Ormat is another company that is looking for heat. They are source agnostic - you got heat, they want it. In an ironic situation they worked with an electrical power company to create electricity from the waste heat and sell it back to the company.

Ormat Technologies, Inc. (NYSE: ORA - News) today announced that it entered into a Power Purchase Option Agreement with Basin Electric Power Cooperative (Basin Electric) regarding five new Recovered Energy Generation (REG) Power Plants along the Northern Border Pipeline in the states of Montana, North Dakota and Minnesota.

Dita Bronicki, Chief Executive Officer of Ormat stated; “We are very pleased with Basin Electric’s decision to expand its partnership with Ormat by entering into this new agreement. If completed in full, a total of 27.5 MWs of electricity from the new power plants will be sold to Basin Electric under a long-term power purchase agreement that we expect will add up to approximately $8 million in yearly revenues to our electricity segment and increase Ormat’s portfolio of owned and operated REG projects to approximately 50-55 MWs.”

Ormat and the DOE started a test of some oils wells.

Ormat Technologies, Inc. today announced it has signed a shared-cost Cooperative Research and Development Agreement (CRADA) with the US Department of Energy (DOE) to validate the feasibility of proven technology already used in Geothermal and Recovered Energy Generation for the production of commercial electricity using hot water produced during the process of oilfield production.
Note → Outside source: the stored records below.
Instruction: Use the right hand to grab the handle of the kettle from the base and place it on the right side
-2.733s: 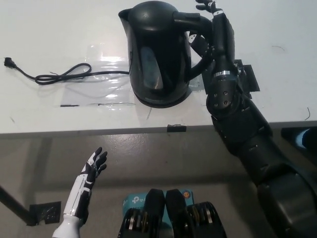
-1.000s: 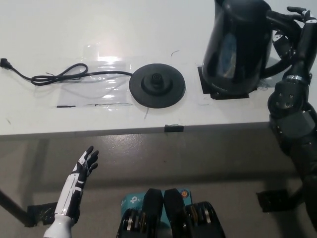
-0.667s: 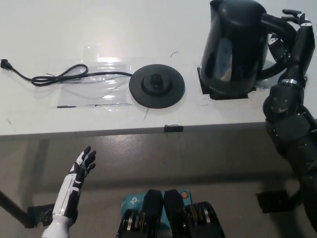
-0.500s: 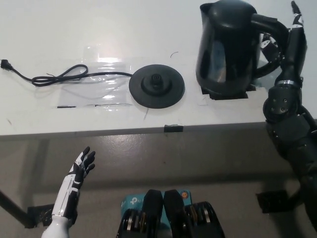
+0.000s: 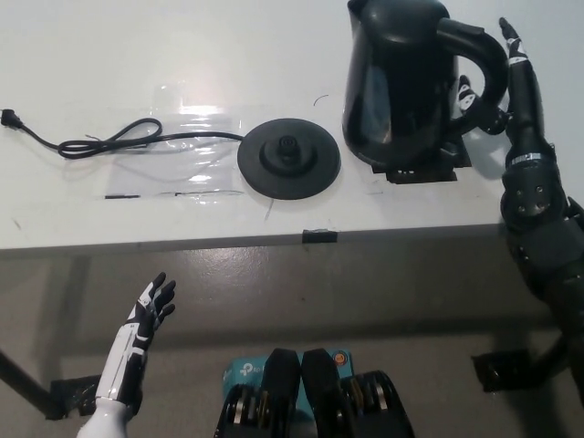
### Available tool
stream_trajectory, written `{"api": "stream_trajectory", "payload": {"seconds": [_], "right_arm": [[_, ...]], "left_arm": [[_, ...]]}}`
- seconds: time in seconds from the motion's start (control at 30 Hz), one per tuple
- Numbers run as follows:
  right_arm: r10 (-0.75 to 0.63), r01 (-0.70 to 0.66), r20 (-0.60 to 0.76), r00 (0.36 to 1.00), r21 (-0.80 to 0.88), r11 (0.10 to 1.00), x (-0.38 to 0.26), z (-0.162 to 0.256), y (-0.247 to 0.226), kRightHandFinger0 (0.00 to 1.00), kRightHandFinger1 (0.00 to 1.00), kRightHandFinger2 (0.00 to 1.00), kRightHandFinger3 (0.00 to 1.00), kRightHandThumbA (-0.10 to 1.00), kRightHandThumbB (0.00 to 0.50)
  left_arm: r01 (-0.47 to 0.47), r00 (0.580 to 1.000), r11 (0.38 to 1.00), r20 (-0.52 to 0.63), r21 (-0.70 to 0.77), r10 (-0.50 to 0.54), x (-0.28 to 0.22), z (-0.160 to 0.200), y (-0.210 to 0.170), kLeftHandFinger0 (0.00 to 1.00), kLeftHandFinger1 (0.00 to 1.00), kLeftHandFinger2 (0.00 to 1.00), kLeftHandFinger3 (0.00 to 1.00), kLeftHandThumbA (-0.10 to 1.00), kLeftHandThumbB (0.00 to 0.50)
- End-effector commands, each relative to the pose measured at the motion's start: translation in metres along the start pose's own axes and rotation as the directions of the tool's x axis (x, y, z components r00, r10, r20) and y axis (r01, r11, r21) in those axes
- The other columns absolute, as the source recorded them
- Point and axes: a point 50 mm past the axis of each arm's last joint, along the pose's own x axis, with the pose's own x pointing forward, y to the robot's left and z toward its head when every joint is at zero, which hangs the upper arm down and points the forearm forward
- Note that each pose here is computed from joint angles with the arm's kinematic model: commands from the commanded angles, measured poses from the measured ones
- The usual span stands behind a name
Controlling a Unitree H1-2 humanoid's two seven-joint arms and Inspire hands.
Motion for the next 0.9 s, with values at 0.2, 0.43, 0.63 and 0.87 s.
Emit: {"api": "stream_trajectory", "payload": {"seconds": [0.2, 0.43, 0.63, 0.87], "right_arm": [[-0.073, 0.033, 0.199, 0.977, 0.198, 0.98, -0.017, 0.025, -0.017, 1.0, 1.0, 1.0, 1.0, 1.0, 0.5], [-0.28, 0.114, 0.331, 0.901, 0.442, 0.89, -0.038, 0.068, -0.047, 1.0, 1.0, 1.0, 1.0, 1.0, 0.5], [-0.488, 0.265, 0.403, 0.775, 0.494, 0.828, -0.06, 0.099, -0.079, 1.0, 1.0, 1.0, 1.0, 1.0, 0.5], [-0.596, 0.292, 0.621, 0.51, 0.527, 0.798, -0.131, 0.162, -0.115, 1.0, 1.0, 1.0, 1.0, 1.0, 0.458]], "left_arm": [[-0.007, 0.999, 1.0, 0.047, -0.002, 0.007, -0.004, 0.005, 0.006, 1.0, 1.0, 1.0, 1.0, 1.0, 0.5], [-0.015, 0.998, 1.0, 0.06, -0.018, 0.016, -0.003, 0.006, 0.006, 1.0, 1.0, 1.0, 1.0, 1.0, 0.5], [-0.021, 0.998, 1.0, 0.066, -0.02, 0.022, -0.004, 0.006, 0.008, 1.0, 1.0, 1.0, 1.0, 1.0, 0.5], [-0.015, 0.996, 1.0, 0.084, -0.013, 0.016, 0.007, 0.011, 0.009, 1.0, 1.0, 1.0, 1.0, 1.0, 0.5]]}}
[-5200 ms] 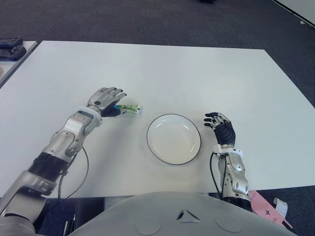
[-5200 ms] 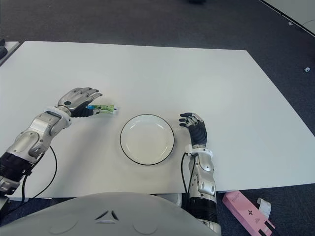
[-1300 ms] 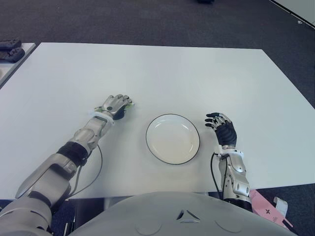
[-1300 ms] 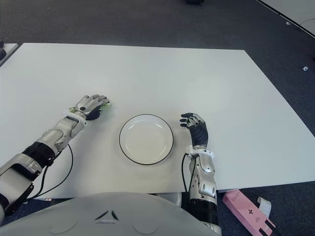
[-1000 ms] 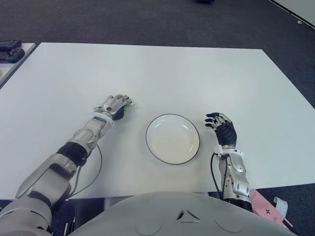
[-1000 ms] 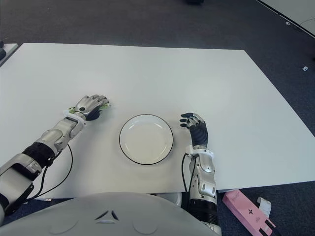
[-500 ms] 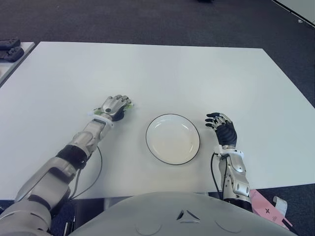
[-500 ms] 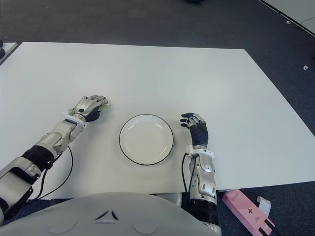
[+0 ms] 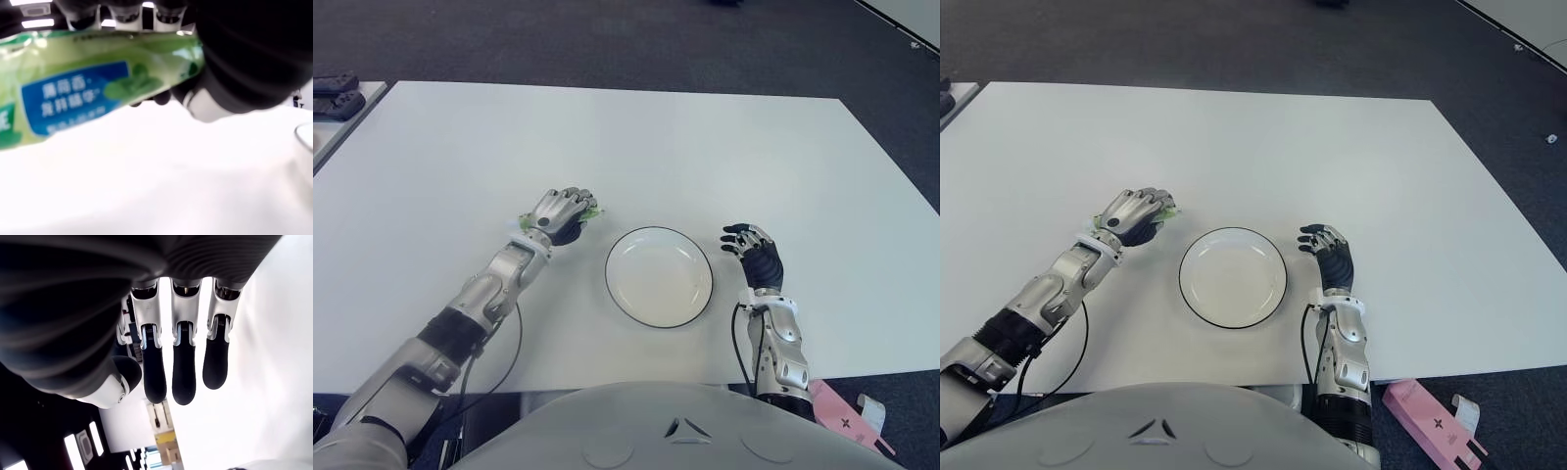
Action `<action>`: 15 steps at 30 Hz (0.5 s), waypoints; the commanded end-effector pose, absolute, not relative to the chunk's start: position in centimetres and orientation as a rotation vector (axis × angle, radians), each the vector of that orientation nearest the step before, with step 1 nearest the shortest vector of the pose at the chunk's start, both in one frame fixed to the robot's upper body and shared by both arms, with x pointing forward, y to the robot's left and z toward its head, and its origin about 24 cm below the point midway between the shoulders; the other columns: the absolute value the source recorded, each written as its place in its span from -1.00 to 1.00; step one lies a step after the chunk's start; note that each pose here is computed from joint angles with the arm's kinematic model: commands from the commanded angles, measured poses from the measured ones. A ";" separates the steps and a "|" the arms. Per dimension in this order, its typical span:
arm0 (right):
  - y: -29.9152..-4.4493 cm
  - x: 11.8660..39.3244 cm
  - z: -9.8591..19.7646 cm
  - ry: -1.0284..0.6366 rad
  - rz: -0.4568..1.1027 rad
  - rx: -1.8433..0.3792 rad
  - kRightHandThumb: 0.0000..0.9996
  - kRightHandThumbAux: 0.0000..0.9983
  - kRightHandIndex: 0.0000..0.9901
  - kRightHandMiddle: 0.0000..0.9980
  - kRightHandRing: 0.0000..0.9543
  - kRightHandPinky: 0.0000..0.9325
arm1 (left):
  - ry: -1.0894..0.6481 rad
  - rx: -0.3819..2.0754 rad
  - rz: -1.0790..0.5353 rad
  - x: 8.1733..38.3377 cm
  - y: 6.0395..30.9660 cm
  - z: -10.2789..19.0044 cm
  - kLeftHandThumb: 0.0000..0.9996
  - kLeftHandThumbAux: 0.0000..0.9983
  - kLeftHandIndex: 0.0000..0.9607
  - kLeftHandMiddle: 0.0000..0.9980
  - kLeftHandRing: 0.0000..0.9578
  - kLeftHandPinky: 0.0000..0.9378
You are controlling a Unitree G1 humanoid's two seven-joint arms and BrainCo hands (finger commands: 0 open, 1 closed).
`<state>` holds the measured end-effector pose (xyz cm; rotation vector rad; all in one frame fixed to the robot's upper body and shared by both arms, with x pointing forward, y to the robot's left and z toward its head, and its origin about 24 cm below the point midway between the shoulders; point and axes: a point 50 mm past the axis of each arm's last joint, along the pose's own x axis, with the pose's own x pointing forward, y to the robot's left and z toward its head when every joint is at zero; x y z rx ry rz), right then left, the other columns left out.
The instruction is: Put the toothpaste on the table into the plate.
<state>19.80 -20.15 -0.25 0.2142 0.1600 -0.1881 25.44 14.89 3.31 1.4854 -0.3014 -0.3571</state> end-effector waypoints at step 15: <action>-20.0 19.9 -0.4 0.165 -0.180 0.234 0.43 0.47 -0.15 -0.10 -0.02 0.02 | -0.623 1.453 -0.334 22.6 12.3 5.6 0.46 0.40 -0.08 0.77 0.87 0.94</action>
The test will use a commercial air-cooled, skid mounted standard design Ormat Organic Rankine Cycle system. Ormat will supply the ORC power unit at its own expense while the DOE will install and operate the facility for a 12- month period. Ormat and the DOE will share the total cost of the test and the study, with Ormat bearing approximately two thirds of the less than $1M total investment.

Some 8,000 similar wells were identified in Texas, by Prof Richard Erdlac of the University of Texas of the Permian Basin, and the US DOE Geothermal Research Project Office.

But Ormat’s not waiting a year to find out what it thinks it already knows - it’s going after some capped wells in the Gulf of Mexico.

Ormat paid $55,645 to lease more than 11,000 acres of offshore land in seven counties.

Depending on the exact downhole conditions, Ormat expects to employ a binary system to extract the heat from its Texas leases. Under this system hot water — generally of temperatures below 200 degrees — is pumped to the surface into a heat exchanger, where it heats a secondary fluid with a lower boiling point.

Re-entering abandoned oil wells will be a new procedure for Ormat, although they are currently testing the idea at a facility in Wyoming. The company will be experimenting with a wide range of reservoir flow potential, from generating 200KW to 200MW.

The first phase of the project is the most costly and time-consuming. Once the energy is found, the rest falls into place. “”Building power plants is not expensive. Finding the energy source is,” Thompson related.

This will not be Ormat’s first venture into Texas. It provided power plant technology used in a solar pond project near El Paso in the 1980s. In that project an Ormat Rankine cycle engine operated for 16 years at temperatures as low as 175 degrees F.

I’m starting to love this heat scavenging thing.